(COLLECTED DATA Opens)
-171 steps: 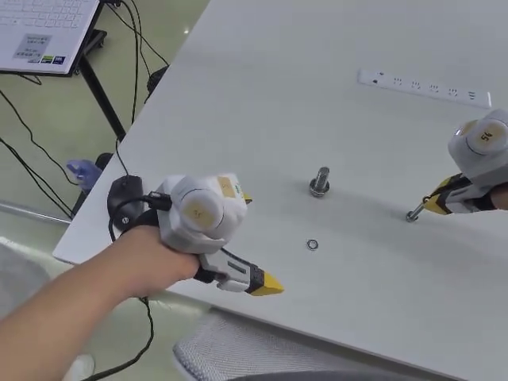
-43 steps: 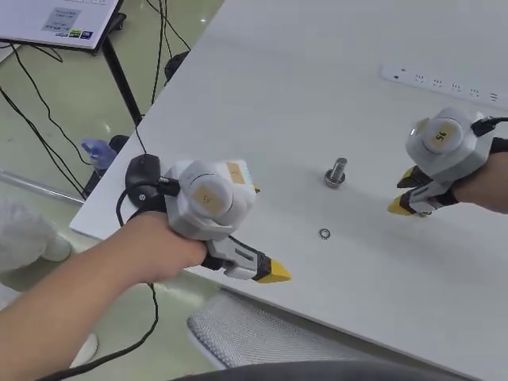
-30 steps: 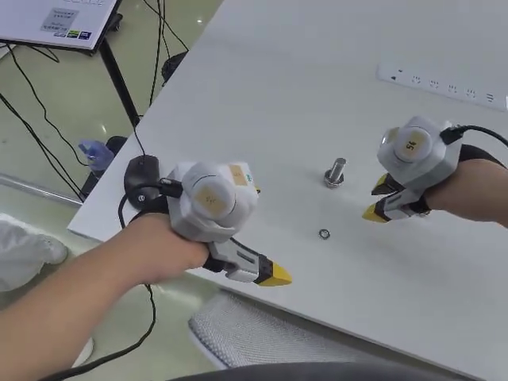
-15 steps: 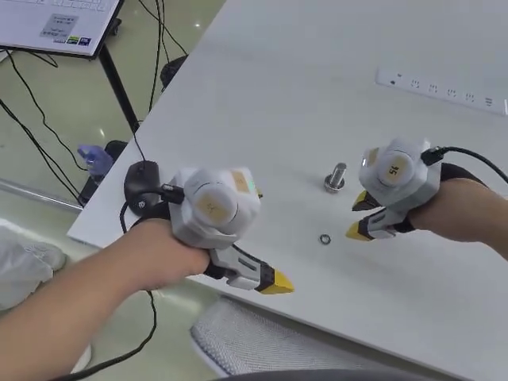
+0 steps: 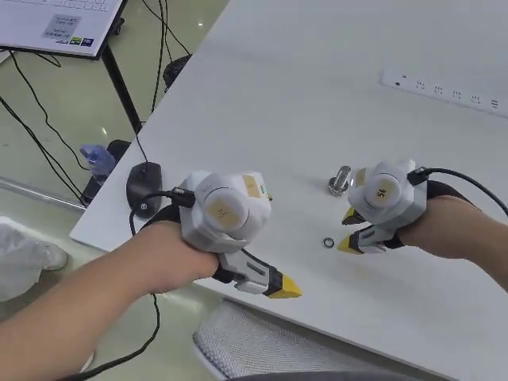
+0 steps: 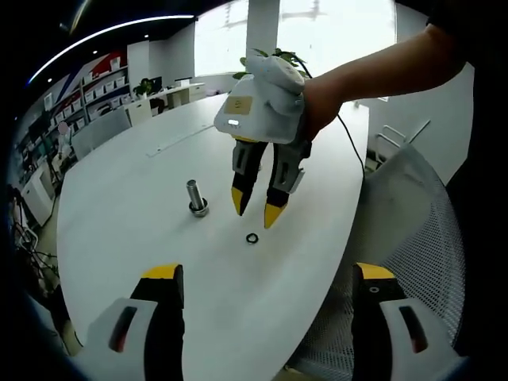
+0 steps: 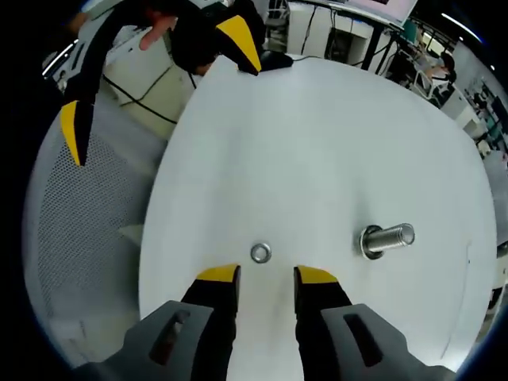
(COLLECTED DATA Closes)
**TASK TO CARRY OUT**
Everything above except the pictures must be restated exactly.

**ANSWER TO THE EXERCISE**
-171 steps: 
-43 steps: 
-30 steps: 
-15 steps: 
+0 steps: 
+0 steps: 
+0 steps: 

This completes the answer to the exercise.